Reproduce every record below, character by character.

Input for this task:
'''
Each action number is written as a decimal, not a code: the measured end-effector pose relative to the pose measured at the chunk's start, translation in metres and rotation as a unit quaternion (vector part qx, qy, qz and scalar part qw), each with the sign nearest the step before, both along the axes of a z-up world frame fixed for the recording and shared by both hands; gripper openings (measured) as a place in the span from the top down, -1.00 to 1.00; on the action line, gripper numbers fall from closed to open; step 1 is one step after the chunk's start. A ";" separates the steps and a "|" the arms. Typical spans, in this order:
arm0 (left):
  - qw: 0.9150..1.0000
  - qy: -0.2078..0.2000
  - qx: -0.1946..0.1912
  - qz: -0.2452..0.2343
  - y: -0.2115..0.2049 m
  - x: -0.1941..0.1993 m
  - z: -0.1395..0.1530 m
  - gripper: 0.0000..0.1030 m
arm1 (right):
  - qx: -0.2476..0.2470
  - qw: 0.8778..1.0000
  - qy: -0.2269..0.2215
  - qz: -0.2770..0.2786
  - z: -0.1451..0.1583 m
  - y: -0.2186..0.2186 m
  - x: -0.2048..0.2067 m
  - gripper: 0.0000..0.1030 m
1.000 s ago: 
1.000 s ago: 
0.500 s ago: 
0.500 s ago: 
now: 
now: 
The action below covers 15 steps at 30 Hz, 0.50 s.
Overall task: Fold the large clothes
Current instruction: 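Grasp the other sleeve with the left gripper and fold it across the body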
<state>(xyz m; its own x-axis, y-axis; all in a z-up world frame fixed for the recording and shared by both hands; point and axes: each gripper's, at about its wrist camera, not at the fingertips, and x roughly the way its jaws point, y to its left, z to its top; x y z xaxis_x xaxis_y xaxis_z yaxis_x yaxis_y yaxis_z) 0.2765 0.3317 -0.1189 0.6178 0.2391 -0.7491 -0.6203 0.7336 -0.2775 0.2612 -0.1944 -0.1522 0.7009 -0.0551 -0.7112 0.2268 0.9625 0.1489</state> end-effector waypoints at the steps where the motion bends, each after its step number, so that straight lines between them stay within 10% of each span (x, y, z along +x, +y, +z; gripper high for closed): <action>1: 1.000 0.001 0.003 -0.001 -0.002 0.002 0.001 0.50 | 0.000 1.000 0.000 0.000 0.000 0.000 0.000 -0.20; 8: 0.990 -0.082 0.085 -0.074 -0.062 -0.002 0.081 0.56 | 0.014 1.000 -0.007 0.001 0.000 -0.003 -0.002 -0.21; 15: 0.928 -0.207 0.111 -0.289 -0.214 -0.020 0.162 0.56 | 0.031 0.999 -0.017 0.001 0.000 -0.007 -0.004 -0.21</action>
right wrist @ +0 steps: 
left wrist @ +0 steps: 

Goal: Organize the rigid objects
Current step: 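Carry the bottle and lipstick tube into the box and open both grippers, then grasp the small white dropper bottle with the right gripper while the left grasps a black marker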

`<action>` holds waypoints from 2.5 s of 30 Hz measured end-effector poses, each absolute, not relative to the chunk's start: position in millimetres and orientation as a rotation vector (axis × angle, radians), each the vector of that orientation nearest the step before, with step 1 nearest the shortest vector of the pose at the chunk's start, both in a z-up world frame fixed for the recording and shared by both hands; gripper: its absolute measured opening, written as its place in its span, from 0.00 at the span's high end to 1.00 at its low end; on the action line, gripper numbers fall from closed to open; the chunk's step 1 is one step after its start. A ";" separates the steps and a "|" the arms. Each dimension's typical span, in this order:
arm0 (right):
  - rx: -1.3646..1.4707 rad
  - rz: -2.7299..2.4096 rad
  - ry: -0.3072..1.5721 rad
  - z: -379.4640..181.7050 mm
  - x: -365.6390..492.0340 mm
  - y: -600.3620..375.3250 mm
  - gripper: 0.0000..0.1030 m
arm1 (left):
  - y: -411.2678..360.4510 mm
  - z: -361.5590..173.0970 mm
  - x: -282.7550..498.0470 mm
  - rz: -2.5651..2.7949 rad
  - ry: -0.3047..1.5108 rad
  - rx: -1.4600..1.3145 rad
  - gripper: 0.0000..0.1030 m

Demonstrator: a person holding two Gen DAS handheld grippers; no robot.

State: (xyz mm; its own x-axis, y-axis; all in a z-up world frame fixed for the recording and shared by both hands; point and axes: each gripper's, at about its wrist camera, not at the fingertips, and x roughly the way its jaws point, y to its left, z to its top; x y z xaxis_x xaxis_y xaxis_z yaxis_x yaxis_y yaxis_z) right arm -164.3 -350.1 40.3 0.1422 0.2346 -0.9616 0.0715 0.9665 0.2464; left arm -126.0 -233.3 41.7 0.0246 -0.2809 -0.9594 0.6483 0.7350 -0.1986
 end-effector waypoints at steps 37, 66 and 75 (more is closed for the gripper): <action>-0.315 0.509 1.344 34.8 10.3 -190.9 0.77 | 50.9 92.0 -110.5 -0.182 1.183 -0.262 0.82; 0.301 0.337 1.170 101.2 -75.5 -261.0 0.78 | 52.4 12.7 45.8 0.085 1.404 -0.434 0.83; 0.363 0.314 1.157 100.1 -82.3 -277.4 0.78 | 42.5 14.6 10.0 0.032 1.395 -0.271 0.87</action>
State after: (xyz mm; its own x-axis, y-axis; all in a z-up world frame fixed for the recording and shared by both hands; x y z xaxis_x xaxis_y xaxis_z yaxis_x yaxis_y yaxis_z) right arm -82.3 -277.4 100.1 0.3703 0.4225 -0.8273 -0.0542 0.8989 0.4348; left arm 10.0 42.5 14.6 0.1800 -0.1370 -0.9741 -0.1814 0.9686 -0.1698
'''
Answer section:
Each action number is written as a decimal, not a code: the measured end-effector pose relative to the pose measured at the chunk's start, translation in metres and rotation as a unit quaternion (vector part qx, qy, qz and scalar part qw), each with the sign nearest the step before, both along the axes of a z-up world frame fixed for the recording and shared by both hands; gripper openings (measured) as a place in the span from the top down, -1.00 to 1.00; on the action line, gripper numbers fall from closed to open; step 1 is one step after the chunk's start. A ";" separates the steps and a "|" the arms. Typical spans, in this order:
arm0 (left):
  - qw: 0.9150..1.0000
  - qy: -0.2078..0.2000
  - qx: -0.1946..0.1912
  - qz: -0.2452..0.2343
  - y: -0.2115..0.2049 m
  - x: -0.1941..0.1993 m
  - z: -0.1395..0.1530 m
  - gripper: 0.0000..0.1030 m
arm1 (right):
  - qx: -0.2476..0.2470
  - qw: 0.8778..1.0000
  - qy: -0.2269..0.2215
  - qz: -0.2770..0.2786
  - z: -0.1451..0.1583 m
  - y: -0.2186..0.2186 m
  - x: -0.2048..0.2067 m
  - gripper: 0.0000..0.1030 m
1.000 s ago: 
1.000 s ago: 
0.500 s ago: 
0.500 s ago: 
now: 
now: 
The action below covers 15 steps at 30 Hz, 0.50 s.
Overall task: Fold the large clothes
Current instruction: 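Grasp the other sleeve with the left gripper and fold it across the body
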<state>(xyz m; its own x-axis, y-axis; all in a z-up world frame fixed for the recording and shared by both hands; point and axes: each gripper's, at about its wrist camera, not at the fingertips, and x roughly the way its jaws point, y to its left, z to its top; x y z xaxis_x xaxis_y xaxis_z yaxis_x yaxis_y yaxis_z) 0.2765 0.3317 -0.1189 0.6178 0.2391 -0.7491 -0.6203 0.7336 -0.2775 0.2612 -0.1944 -0.1522 0.7009 -0.0551 -0.7112 0.2268 0.9625 0.1489</state> end-effector waypoints at the steps where the motion bends, each after its step number, so that straight lines between them stay within 10% of each span (x, y, z along +x, +y, +z; gripper high for closed): <action>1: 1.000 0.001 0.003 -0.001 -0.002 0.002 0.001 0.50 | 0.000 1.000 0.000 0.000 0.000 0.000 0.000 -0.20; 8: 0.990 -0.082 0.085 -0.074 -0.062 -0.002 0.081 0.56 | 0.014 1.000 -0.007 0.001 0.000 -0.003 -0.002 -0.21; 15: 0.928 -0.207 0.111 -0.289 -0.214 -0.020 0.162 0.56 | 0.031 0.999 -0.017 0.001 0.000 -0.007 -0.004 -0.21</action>
right wrist @ +0 steps: 
left wrist @ +0 steps: 

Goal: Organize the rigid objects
Current step: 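Carry the bottle and lipstick tube into the box and open both grippers, then grasp the small white dropper bottle with the right gripper while the left grasps a black marker
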
`<action>` holds waypoints from 2.5 s of 30 Hz measured end-effector poses, each absolute, not relative to the chunk's start: position in millimetres and orientation as a rotation vector (axis × angle, radians), each the vector of that orientation nearest the step before, with step 1 nearest the shortest vector of the pose at the chunk's start, both in a z-up world frame fixed for the recording and shared by both hands; gripper: its absolute measured opening, written as its place in its span, from 0.00 at the span's high end to 1.00 at its low end; on the action line, gripper numbers fall from closed to open; the chunk's step 1 is one step after its start. A ";" separates the steps and a "|" the arms. Each dimension's typical span, in this order:
arm0 (right):
  - rx: -1.3646..1.4707 rad
  - rz: -2.7299..2.4096 rad
  - ry: -0.3072..1.5721 rad
  - z: -379.4640..181.7050 mm
  - x: -365.6390..492.0340 mm
  - y: -600.3620..375.3250 mm
  - gripper: 0.0000..0.1030 m
arm1 (left):
  - y: -411.2678..360.4510 mm
  - z: -361.5590..173.0970 mm
  - x: -282.7550..498.0470 mm
  - rz: -2.5651..2.7949 rad
  - ry: -0.3047..1.5108 rad
  - rx: -1.4600..1.3145 rad
  - gripper: 0.0000..0.1030 m

Demonstrator: a person holding two Gen DAS handheld grippers; no robot.

State: (xyz mm; its own x-axis, y-axis; all in a z-up world frame fixed for the recording and shared by both hands; point and axes: each gripper's, at about its wrist camera, not at the fingertips, and x roughly the way its jaws point, y to its left, z to its top; x y z xaxis_x xaxis_y xaxis_z yaxis_x yaxis_y yaxis_z) right arm -164.3 -350.1 40.3 0.1422 0.2346 -0.9616 0.0715 0.9665 0.2464; left arm -126.0 -233.3 41.7 0.0246 -0.2809 -0.9594 0.6483 0.7350 -0.1986
 end-effector waypoints at steps 37, 66 and 75 (more is closed for the gripper): <action>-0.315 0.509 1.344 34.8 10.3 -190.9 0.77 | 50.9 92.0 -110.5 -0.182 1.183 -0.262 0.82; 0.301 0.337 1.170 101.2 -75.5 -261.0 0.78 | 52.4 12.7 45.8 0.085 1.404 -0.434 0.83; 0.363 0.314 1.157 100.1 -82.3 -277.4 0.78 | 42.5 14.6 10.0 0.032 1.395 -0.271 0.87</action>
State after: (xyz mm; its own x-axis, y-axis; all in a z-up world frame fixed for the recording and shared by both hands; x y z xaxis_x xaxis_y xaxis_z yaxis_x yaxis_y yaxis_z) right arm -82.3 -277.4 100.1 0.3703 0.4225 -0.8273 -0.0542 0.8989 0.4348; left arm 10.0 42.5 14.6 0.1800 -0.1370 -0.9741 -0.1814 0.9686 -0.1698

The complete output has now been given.